» Work item:
In the entries below, find the line with "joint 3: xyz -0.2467" and print exactly every line from there up to and including the line with "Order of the", with no other lines.

» Data to examine:
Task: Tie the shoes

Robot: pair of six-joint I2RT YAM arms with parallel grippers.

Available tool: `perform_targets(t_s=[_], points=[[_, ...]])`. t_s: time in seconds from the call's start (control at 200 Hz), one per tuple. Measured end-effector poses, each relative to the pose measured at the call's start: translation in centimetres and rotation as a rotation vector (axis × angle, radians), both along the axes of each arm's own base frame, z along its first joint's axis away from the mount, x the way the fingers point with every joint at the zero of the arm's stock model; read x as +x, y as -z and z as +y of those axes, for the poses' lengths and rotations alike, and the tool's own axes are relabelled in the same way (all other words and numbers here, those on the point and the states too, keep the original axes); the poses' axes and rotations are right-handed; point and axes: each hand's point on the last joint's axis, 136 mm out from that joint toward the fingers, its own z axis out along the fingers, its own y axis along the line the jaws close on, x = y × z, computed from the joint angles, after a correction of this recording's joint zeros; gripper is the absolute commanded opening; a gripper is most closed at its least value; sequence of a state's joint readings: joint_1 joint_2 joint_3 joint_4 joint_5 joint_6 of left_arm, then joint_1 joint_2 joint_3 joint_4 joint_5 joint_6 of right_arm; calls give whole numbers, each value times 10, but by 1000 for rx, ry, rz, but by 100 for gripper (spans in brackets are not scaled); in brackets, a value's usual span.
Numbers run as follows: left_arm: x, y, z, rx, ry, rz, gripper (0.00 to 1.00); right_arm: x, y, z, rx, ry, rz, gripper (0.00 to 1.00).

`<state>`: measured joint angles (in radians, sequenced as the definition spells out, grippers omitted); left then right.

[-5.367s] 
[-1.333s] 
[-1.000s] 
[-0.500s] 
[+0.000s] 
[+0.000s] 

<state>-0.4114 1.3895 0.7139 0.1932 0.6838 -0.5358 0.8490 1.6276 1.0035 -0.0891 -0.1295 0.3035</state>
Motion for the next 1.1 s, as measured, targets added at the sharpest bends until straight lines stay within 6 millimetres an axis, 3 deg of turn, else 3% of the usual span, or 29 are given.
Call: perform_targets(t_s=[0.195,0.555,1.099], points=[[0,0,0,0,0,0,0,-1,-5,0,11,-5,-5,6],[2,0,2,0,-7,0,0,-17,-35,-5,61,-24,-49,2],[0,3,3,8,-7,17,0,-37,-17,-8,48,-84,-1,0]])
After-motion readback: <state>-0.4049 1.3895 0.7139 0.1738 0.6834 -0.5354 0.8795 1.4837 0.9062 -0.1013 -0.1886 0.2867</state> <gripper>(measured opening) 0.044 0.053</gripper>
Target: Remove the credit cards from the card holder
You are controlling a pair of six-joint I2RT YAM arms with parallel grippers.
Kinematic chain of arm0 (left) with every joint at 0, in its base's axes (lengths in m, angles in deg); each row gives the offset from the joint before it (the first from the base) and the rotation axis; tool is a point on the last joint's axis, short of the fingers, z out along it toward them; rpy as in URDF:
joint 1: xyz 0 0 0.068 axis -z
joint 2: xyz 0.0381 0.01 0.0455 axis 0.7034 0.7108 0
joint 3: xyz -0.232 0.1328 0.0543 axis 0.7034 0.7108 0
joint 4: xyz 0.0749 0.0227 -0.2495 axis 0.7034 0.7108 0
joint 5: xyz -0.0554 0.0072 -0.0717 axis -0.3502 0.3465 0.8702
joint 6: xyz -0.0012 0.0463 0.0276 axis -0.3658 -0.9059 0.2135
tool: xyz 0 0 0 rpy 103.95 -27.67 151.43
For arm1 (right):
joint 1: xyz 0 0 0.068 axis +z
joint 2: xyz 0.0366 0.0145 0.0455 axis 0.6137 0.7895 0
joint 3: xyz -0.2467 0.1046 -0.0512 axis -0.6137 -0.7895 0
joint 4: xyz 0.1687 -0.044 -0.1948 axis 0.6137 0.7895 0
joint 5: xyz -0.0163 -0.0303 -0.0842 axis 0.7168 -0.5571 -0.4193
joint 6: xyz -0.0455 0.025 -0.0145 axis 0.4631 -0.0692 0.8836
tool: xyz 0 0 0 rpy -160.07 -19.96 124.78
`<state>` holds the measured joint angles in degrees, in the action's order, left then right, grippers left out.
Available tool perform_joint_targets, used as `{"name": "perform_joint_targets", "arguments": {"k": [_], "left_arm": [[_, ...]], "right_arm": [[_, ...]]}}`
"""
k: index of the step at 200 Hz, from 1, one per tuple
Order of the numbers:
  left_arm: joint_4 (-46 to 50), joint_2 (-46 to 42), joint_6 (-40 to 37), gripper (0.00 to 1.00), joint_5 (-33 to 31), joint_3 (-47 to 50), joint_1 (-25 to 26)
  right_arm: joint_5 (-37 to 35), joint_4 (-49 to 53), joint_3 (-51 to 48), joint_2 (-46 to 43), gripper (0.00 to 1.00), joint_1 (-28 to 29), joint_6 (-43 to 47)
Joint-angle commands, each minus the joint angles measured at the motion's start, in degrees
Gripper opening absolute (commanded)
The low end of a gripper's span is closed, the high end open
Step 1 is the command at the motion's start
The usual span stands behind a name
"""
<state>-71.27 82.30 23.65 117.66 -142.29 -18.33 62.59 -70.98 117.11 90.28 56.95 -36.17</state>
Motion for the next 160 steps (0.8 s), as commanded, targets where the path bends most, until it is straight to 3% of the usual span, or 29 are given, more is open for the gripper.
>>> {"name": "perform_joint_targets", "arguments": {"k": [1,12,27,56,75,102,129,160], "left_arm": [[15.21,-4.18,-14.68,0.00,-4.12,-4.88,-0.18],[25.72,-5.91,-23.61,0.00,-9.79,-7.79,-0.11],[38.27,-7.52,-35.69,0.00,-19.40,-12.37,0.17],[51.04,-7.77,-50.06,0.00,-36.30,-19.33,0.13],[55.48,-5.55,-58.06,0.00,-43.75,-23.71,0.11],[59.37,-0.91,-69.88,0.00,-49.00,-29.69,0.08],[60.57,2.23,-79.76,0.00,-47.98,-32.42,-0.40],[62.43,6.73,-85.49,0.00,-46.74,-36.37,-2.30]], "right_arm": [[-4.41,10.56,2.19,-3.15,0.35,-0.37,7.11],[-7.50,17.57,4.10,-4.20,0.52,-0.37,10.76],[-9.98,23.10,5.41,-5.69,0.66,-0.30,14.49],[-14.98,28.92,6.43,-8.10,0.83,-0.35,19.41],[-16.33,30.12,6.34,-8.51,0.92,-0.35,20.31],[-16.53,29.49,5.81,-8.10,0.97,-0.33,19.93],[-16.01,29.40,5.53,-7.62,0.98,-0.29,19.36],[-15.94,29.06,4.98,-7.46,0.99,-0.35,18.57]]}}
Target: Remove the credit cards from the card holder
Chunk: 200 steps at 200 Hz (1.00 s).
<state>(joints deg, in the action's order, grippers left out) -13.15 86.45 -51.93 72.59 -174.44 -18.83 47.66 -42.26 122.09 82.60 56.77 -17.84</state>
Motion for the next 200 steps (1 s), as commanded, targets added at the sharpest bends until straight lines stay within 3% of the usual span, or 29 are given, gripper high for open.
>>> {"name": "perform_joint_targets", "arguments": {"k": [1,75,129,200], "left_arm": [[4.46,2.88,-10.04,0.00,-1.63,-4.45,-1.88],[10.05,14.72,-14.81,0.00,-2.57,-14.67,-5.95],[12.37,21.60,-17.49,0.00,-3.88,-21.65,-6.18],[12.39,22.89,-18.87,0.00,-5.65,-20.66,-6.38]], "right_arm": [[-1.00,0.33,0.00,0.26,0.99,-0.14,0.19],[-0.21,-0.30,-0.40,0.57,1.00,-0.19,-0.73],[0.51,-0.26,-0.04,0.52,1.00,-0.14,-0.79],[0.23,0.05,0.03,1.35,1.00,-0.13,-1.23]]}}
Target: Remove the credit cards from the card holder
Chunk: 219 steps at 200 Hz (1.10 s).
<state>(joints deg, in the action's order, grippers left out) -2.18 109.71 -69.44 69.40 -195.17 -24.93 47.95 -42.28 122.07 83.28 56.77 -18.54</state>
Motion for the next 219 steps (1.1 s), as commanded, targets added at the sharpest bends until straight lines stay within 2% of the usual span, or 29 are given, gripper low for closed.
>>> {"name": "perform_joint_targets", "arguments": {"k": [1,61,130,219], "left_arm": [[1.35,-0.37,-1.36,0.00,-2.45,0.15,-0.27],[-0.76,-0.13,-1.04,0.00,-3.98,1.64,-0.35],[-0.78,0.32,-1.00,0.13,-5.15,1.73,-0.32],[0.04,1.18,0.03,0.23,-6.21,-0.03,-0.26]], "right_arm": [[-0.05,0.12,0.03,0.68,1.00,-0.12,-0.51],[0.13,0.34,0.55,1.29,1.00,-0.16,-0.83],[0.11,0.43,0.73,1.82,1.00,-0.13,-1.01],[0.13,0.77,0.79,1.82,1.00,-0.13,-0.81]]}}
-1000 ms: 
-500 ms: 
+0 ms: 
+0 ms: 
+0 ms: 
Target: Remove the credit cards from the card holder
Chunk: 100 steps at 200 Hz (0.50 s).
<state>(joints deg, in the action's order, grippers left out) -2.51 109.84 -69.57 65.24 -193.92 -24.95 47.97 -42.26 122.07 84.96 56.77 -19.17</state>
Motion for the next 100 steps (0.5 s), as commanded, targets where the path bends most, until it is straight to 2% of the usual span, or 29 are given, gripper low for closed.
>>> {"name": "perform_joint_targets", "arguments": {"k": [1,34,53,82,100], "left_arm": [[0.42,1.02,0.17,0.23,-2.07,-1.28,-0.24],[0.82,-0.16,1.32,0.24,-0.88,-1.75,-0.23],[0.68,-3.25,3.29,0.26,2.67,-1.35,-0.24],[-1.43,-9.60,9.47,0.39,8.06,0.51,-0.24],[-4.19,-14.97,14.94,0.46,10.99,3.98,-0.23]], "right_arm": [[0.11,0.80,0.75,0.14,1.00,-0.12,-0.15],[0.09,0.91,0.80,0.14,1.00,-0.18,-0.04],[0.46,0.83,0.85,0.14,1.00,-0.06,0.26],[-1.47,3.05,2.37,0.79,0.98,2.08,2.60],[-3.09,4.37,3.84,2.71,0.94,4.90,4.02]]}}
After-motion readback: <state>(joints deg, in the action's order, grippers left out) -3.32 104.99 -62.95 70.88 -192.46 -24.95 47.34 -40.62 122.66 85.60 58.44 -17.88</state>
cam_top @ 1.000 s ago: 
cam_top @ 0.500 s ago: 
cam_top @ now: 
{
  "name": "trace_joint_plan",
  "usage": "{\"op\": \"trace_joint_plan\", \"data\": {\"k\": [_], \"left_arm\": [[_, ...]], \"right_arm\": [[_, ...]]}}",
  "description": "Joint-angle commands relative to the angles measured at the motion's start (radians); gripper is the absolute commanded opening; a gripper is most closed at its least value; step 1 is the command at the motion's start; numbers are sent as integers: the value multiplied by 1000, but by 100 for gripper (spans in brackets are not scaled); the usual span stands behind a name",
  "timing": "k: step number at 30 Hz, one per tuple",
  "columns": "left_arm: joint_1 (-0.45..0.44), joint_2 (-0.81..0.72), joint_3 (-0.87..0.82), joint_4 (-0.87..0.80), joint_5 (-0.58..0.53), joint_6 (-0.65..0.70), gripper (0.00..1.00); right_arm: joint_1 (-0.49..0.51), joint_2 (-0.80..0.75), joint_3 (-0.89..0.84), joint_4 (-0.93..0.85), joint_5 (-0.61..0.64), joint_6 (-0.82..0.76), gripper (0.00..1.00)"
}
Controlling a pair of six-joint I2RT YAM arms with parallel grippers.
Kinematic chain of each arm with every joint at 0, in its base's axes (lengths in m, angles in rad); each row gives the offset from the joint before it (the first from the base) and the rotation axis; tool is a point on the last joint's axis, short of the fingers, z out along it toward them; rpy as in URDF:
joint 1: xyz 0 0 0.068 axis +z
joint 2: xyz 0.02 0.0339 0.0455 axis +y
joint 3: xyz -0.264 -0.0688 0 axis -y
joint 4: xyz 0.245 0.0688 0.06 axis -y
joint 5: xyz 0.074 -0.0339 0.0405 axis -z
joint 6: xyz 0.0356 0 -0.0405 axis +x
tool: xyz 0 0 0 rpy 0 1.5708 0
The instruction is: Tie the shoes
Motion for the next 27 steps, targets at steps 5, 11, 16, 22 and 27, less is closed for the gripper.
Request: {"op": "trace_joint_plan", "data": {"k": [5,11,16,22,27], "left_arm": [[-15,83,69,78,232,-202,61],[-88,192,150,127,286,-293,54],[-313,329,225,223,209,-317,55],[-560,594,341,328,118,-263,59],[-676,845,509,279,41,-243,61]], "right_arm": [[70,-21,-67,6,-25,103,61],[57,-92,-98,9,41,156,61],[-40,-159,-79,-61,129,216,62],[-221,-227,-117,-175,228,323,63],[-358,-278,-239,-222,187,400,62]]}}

» Solved exercise:
joint 3: xyz -0.2467 0.1046 -0.0512 axis -0.6137 -0.7895 0
joint 4: xyz 0.1687 -0.044 -0.1948 axis 0.6137 0.7895 0
joint 5: xyz -0.0163 -0.0303 -0.0842 axis 0.7168 -0.5571 -0.4193
joint 6: xyz -0.0455 0.025 -0.0145 axis 0.4631 -0.0692 0.8836
tool: xyz 0 0 0 rpy -160.07 -19.96 124.78
`<state>` holds the measured joint angles in degrees, in the action's order, left then right, grippers left out.
Available tool perform_joint_targets, used as `{"name": "perform_joint_targets", "arguments": {"k": [_], "left_arm": [[_, ...]], "right_arm": [[_, ...]]}}`
"""
k: index of the step at 200 Hz, from 1, one per tuple
Order of the numbers:

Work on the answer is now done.